Considerações finais
Do ponto de vista sociológico, a identidade precisa da diferença e a diferença da identidade. Ambas são inseparáveis.[7] Como povo “Nazareno”, precisamos conhecer nossas origens e não negociar nossa identidade. Somos um povo que nasceu da fusão entre três organizações cristãs, a saber: a Igreja do Nazareno, a Associação de Igrejas Pentecostais da América e a Igreja de Cristo de Santidade.[8] Nosso berço tem seu start up no Movimento de Santidade, cuja gênese se encontra em um dos maiores evangelistas e avivalistas da história, John Wesley. Nossa teologia é Armínio-Wesleyana.
Podemos e devemos lutar pela unidade na diversidade. Igualmente, é necessário que tenhamos uma atitude o mais irênica[9] possível. Entretanto, devemos assim agir sem abrir mão de nossas raízes e de nossa identidade. Nossa relação deve ser heterogênea com ensinos que distorçam a sã doutrina, pois assim como água e óleo não se misturam, ortodoxia e heterodoxia são inconectáveis.
Ter uma identidade é saber quem somos, de onde viemos e para onde vamos. Somos “nazarenos” porque seguimos a Jesus de Nazaré.

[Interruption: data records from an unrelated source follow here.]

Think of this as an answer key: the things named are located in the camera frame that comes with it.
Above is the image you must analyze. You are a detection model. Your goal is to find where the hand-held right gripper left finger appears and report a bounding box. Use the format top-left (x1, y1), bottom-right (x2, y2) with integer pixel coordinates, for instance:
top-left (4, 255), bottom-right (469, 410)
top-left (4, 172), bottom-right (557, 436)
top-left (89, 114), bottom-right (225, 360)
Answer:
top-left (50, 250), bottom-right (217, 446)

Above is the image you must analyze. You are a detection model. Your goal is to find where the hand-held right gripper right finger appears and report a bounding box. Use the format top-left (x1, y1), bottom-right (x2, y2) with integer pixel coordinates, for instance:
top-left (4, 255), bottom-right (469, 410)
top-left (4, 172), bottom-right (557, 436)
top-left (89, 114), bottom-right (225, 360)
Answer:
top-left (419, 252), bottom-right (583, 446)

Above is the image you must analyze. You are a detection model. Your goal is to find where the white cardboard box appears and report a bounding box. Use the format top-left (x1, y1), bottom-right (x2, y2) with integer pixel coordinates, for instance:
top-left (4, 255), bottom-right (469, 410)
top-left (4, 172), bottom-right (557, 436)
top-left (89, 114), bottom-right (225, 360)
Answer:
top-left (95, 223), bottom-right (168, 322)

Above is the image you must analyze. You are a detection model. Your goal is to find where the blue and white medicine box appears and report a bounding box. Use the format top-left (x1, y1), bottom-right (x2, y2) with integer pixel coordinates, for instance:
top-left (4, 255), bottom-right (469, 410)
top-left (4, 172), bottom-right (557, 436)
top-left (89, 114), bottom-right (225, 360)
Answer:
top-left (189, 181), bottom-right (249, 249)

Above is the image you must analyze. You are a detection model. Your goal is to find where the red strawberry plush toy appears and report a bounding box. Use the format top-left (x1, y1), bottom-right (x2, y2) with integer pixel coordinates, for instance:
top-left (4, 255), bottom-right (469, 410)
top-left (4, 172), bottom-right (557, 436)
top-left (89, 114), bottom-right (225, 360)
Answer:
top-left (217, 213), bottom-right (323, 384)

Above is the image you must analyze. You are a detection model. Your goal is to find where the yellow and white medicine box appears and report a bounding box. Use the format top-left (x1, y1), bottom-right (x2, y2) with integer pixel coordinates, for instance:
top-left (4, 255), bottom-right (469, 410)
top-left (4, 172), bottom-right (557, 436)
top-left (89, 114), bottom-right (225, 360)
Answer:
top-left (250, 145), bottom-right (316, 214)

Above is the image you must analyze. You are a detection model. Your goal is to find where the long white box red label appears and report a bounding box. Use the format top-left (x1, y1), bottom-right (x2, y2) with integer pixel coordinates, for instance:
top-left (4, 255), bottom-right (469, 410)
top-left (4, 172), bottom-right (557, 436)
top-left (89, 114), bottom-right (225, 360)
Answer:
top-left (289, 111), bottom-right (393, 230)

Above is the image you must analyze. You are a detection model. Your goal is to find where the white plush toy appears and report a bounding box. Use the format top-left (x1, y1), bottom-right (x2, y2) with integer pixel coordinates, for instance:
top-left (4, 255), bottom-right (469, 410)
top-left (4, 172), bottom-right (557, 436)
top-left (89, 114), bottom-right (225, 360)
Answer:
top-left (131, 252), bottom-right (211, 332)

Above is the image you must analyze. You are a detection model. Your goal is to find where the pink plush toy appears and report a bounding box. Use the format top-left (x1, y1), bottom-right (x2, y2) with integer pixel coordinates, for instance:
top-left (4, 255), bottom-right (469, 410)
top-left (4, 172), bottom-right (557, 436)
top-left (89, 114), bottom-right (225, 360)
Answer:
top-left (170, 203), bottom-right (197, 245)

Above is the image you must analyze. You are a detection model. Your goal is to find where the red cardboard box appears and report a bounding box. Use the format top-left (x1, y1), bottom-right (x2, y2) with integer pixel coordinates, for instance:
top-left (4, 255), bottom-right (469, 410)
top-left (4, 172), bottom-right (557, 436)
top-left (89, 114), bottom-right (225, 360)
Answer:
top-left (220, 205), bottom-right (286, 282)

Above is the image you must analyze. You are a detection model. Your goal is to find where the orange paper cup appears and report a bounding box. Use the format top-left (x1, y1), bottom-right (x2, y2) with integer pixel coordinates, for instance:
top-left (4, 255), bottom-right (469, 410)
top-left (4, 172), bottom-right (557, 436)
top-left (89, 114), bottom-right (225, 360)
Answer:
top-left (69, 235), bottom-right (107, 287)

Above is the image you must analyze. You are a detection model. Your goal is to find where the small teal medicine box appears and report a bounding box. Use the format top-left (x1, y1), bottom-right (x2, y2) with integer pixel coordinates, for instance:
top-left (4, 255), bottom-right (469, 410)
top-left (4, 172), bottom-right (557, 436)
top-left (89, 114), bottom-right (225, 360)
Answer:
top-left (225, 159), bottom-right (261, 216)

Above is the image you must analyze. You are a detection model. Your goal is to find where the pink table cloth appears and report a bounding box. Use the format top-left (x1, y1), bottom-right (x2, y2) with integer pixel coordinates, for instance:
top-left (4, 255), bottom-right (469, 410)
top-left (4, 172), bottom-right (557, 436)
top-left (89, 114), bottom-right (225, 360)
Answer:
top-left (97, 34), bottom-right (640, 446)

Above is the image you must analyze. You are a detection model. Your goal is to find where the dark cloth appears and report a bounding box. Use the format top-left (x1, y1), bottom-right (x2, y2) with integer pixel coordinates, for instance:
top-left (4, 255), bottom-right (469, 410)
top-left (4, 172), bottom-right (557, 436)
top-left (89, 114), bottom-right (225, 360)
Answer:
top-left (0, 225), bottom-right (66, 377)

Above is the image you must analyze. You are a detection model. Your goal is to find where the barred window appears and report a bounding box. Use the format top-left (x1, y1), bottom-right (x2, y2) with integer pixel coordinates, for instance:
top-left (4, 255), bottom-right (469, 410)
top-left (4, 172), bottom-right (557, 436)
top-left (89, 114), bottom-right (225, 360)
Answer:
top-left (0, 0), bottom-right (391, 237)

Ele é o nosso modelo de santidade, de caráter e de vida. Viemos de uma fusão de “santidade” e não de uma divisão individualista. Estamos neste mundo, mas não somos dele. Em breve o que é corruptível será revestido do que é incorruptível e num abrir e piscar de olhos, o que é mortal será revestido da imortalidade e poderemos nos regozijar eternamente num local que olhos não viram, ouvidos não ouviram e que jamais penetrou em coração humano. Esse lugar é o que Deus tem preparado para aqueles que o amam!
Até lá...
Vinicius Couto
Soli Deo Gloria!





[1] BRANDÃO, R. C.. Identidade e etnia: construção da pessoa e resistência cultural. São Paulo: Brasiliense, 1990, p. 37.

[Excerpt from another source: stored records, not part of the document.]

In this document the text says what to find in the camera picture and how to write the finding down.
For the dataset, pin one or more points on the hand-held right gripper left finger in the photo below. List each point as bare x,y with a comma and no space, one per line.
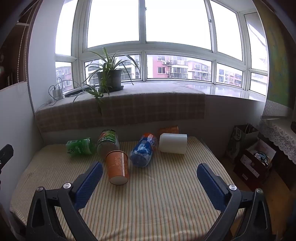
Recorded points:
89,185

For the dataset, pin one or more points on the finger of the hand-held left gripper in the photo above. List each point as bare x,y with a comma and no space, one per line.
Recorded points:
5,153

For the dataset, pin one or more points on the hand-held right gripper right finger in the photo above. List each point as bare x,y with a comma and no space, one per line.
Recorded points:
211,187

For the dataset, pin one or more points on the orange patterned paper cup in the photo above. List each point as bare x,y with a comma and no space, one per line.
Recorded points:
116,165

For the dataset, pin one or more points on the white plastic cup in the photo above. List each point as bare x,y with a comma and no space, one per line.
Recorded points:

[2] SILVA, Tomaz Tadeu (Org). Identidade e diferença – a perspectiva dos estudos culturais. Petrópolis: Vozes, 2000, pp. 7-9.
[3] O movimento de batalha espiritual ou guerra espiritual, como alguns chamam, admite e ensina doutrinas completamente estranhas às Escrituras, tais como: quebra de maldições, maldições hereditárias, mapeamento espiritual, misticismo, maniqueísmo, demonismo generalizado (tudo é o diabo), cobertura espiritual e práticas supersticiosas, dentre várias outras.
[4] O título de Apóstolo é descabido para nossos dias. Tecnicamente falando, um Apóstolo deveria ter sido testemunha ocular de Jesus e ter sido comissionado por Ele. Sendo assim, a última pessoa a preencher tais requisitos é, indubitavelmente, o Apóstolo Paulo.
[5] “Movimento restauracionista” foi um termo usado no presente artigo para se referir a certos grupos que acreditam estar restaurando os ofícios de Efésios 4.11 (Apóstolos, profetas, evangelistas, pastores e mestres). Todavia, essas nomenclaturas tratam de dons ministeriais e não de ofícios eclesiásticos.
[6] A expressão “graça barata” foi cunhada pela primeira vez pelo teólogo alemão, Dietrich Bonhoeffer, em sua obra “Discipulado”, publicada em 1937. Para Bonhoeffer, “A graça barata é a pregação do perdão sem arrependimento, o batismo sem a disciplina comunitária, é a Ceia do Senhor sem confissão dos pecados, é a absolvição sem confissão pessoal. A graça barata é a graça sem discipulado, a graça sem a cruz, a graça sem Jesus Cristo vivo, encarnado” (BONHOEFFER, Dietrich. Discipulado. São Leopoldo: Sinodal, 2004, p. 10). Um propagador dessa “graça barata” na atualidade é o pastor cingapuriano Joseph Prince. Para maiores informações, acessar http://www.cacp.org.br/as-heresias-de-joseph-prince/. A graça barata tem sido mais chamada de “hipergraça” atualmente, tendo em vista a ênfase que seus proponentes dão nas conquistas do sacrifício de Cristo a despeito da santificação.
[7] SANTOS, Virgínia Inácio dos. Identidade e diferença.  Revista Mandrágora, Vol. 16, n° 16, 2010, p. 116.
[8] Manual da Igreja do Nazareno 2009-2013. Casa Nazarena de Publicações, 2009, pp. 16-19.
[9] Significa “de espírito pacífico”, que busca entender os “pontos de vista opostos antes de discordar, e, se for necessário discordar, o faz com respeito e amor” (cf. OLSON, Roger. História das Controvérsias da Teologia Cristã. São Paulo: Vida, 2004, p. 17).